Running time of ft_DTSM and FPRP for different network size.
Running time performances are affected by the node density. A higher node density implies a longer run time, which stems from a higher contention rate. While ft_DTSM is a hop number based slot assignment algorithm, FPRP has a fully distributed slot assignment mechanism. In FPRP, all the nodes try to get a valid signal simultaneously. However, in ft_DTSM, higher hop numbered nodes wait for the lower hop numbered nodes to get a valid slot. In this case, FPRP always runs faster than ft_DTSM.
Run time differences between ft_DTSM with different fault tolerance parameters are more considerable in lower node densities. When the node density is lower, the number of neighbor nodes is also lower and finding an appropriate parent probability decreases. In this case, for a lower density network, the maximum hop number differences between different fault tolerance parameters are higher. On the other hand, in higher densities, the connectivity of the network is higher and the maximum hop numbers of ft_DTSM with different fault tolerance parameters are closer. In this case, the run times also become closer.

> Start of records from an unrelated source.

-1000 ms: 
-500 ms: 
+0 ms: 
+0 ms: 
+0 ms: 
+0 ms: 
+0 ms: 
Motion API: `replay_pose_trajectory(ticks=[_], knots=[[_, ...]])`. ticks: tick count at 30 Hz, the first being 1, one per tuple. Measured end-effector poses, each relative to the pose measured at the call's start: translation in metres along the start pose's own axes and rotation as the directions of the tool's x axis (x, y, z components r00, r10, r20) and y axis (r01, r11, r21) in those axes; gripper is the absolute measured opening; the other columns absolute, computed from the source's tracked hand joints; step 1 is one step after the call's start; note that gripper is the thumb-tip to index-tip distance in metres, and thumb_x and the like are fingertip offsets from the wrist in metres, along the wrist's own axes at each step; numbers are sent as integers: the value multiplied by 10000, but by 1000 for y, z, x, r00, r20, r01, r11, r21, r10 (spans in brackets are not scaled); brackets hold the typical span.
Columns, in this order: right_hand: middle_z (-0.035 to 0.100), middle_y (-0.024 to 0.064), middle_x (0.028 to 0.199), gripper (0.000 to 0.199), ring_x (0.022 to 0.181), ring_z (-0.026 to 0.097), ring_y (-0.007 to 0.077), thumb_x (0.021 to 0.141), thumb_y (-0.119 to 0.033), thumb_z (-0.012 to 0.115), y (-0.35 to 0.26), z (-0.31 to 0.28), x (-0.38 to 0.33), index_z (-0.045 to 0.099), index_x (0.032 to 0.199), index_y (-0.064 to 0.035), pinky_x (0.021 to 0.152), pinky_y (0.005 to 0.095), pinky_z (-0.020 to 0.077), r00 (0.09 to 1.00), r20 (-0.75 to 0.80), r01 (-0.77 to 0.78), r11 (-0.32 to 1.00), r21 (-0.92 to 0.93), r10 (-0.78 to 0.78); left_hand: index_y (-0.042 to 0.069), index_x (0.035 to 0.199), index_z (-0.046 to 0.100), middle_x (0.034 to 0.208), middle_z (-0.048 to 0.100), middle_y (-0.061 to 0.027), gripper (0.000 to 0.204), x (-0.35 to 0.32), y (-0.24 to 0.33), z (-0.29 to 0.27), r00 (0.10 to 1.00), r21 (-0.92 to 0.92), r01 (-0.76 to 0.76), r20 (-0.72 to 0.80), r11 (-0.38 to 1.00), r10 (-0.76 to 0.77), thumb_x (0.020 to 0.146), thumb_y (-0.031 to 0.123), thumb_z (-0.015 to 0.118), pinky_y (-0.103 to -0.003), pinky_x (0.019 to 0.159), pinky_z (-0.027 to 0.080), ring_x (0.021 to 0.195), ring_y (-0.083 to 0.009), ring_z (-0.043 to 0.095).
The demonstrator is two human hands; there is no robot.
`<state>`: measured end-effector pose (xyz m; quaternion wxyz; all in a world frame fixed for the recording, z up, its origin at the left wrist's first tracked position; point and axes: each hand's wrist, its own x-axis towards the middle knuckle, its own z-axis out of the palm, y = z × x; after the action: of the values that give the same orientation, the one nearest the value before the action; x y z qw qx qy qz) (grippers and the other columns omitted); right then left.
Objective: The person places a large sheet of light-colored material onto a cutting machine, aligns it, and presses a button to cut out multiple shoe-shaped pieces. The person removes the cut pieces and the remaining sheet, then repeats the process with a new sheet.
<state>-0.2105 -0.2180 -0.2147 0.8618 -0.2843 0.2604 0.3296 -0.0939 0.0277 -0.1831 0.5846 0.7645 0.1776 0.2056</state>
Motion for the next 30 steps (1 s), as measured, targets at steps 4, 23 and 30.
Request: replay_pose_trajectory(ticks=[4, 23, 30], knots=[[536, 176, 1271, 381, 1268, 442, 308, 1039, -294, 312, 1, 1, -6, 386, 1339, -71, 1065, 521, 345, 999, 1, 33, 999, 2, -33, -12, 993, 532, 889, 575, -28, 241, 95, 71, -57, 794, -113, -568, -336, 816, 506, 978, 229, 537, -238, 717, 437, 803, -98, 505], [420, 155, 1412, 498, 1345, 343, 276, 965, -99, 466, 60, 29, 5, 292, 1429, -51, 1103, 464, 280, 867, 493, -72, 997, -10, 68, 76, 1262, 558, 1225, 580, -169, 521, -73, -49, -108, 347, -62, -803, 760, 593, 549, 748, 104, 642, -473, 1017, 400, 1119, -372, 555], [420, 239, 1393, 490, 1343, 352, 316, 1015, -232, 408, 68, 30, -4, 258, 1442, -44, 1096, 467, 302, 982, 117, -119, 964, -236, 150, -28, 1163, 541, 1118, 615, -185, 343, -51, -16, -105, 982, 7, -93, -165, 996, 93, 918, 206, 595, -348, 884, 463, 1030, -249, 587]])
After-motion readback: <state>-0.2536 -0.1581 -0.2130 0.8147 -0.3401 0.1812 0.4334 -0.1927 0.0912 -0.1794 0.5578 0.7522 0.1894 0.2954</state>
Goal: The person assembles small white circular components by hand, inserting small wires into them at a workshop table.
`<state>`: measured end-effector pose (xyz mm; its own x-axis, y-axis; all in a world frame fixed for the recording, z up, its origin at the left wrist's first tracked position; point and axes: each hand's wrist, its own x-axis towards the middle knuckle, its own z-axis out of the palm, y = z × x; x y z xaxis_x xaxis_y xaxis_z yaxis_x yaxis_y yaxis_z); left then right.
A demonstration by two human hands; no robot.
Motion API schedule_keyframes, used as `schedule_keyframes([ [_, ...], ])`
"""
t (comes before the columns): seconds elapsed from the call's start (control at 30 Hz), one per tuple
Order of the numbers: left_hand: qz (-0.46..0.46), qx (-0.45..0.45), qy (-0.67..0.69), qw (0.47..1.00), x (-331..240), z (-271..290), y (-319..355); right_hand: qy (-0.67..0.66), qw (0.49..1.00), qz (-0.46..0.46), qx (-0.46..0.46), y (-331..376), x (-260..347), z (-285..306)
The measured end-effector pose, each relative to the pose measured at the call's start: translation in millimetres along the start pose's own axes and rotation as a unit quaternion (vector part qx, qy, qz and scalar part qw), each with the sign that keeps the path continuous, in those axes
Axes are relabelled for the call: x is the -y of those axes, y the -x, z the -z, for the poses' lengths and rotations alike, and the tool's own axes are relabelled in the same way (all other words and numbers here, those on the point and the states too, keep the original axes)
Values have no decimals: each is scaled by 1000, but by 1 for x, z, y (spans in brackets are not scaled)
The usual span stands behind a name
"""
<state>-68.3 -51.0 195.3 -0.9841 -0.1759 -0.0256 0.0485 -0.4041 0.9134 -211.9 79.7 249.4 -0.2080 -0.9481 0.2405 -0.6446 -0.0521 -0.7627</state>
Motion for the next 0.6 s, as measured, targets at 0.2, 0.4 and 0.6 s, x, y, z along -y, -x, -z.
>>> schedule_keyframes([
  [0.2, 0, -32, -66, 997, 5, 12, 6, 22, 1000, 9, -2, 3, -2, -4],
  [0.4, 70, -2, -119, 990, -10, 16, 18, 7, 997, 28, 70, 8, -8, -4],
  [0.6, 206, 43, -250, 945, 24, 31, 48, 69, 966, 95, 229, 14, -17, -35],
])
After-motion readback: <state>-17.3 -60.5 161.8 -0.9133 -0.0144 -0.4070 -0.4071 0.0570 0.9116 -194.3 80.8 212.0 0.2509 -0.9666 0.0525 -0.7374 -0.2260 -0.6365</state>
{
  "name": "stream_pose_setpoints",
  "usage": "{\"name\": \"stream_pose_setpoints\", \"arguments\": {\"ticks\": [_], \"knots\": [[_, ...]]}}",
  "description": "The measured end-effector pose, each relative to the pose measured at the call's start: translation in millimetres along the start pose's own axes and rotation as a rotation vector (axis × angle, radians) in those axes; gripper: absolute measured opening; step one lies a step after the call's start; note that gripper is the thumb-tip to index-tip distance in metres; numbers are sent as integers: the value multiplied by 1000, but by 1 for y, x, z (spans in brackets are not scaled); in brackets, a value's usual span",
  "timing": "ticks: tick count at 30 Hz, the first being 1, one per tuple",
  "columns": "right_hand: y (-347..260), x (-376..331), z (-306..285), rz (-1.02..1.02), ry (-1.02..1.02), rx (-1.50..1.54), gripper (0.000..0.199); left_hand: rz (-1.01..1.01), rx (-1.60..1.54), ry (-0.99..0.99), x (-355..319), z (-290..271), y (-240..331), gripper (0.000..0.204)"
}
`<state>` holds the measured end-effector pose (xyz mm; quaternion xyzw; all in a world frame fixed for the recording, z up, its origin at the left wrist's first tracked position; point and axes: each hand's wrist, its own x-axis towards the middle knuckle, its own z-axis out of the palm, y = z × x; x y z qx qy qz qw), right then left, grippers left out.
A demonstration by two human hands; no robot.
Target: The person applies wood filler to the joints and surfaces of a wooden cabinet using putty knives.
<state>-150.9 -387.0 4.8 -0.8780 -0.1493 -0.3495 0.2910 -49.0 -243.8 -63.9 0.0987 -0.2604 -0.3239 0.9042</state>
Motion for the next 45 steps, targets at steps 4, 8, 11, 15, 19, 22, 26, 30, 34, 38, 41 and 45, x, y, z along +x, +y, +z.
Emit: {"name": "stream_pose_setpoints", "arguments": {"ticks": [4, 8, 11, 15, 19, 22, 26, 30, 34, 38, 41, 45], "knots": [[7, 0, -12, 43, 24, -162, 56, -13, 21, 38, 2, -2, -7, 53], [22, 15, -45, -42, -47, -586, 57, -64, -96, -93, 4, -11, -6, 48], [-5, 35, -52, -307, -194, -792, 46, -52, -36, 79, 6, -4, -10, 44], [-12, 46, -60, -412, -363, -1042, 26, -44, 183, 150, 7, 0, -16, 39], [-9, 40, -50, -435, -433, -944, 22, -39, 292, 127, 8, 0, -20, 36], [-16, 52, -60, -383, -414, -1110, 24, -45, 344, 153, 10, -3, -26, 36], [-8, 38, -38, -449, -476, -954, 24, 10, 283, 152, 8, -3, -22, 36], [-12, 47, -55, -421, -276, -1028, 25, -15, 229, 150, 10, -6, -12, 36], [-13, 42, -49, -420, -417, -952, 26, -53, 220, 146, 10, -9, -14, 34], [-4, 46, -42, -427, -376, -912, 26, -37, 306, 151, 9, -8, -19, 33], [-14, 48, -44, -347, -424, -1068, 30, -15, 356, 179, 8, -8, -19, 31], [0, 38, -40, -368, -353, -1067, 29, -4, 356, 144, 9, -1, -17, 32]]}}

While FPRP and ft_DTSM can run in the order of seconds, simulation implemented in [20] has shown that DRAND takes approximately 25 seconds when node density is 1. DRAND run time fits a quadratic curve with varying node densities. When the node density is 5, DRAND takes approximately 240 s, which is much longer than the run time of FPRP and ft_DTSM. FLAMA also takes much longer than FPRP or ft_DTSM. It takes 55 s when the node density is 1 [34]. Its run time increases linearly with increasing node density. It shows that its run time for node density 5 is about 275 s.
In this article, a new delay sensitive, energy efficient, and fault tolerant distributed slot assignment algorithm for WSNs, referred to as ft_DTSM, is proposed. It assumes that the data traffic of a sensor network is convergecast and data always flow from higher hop numbered nodes to lower hop numbered nodes. Although any hidden node problem does not allow assigning the same node within two hop neighbors, ft_ DTSM can assign the same slot within two-hop neighbors relying on convergecast traffic assumption. ft_DTSM also has a special mechanism to tolerate failures of the sensor nodes. A discrete-event simulator is developed to compare ft_DTSM and common WSN distributed slot assignment algorithms. An extensive set of simulation results show that although energy consumption of ft_DTSM increases with a fault tolerance parameter, the energy consumption performance of ft_DTSM is superior to that of FPRP [13], DRAND [20], and FLAMA [34]. Moreover, ft_DTSM can also handle a delay problem successfully. Delay performance of ft_DTSM is also better than that of FPRP, DRAND, and FLAMA. Although the fault tolerance mechanism increases delay, ft_DTSM maintains its superiority with respect to the existing time slot assignment algorithms. With the help of a fault tolerance mechanism, ft_DTSM can distribute the time slots so that the sensor network can continue its operation even when many sensor nodes fail. Therefore, ft_DTSM supports more reliable network than FLAMA. Although ft_DTSM can realize low energy consumption, low delay, and high fault tolerance, its running time proportionally increases with the sensor network area and the fault tolerance parameter. Fortunately, due to its scalability, ft_DTSM can run with acceptable run times.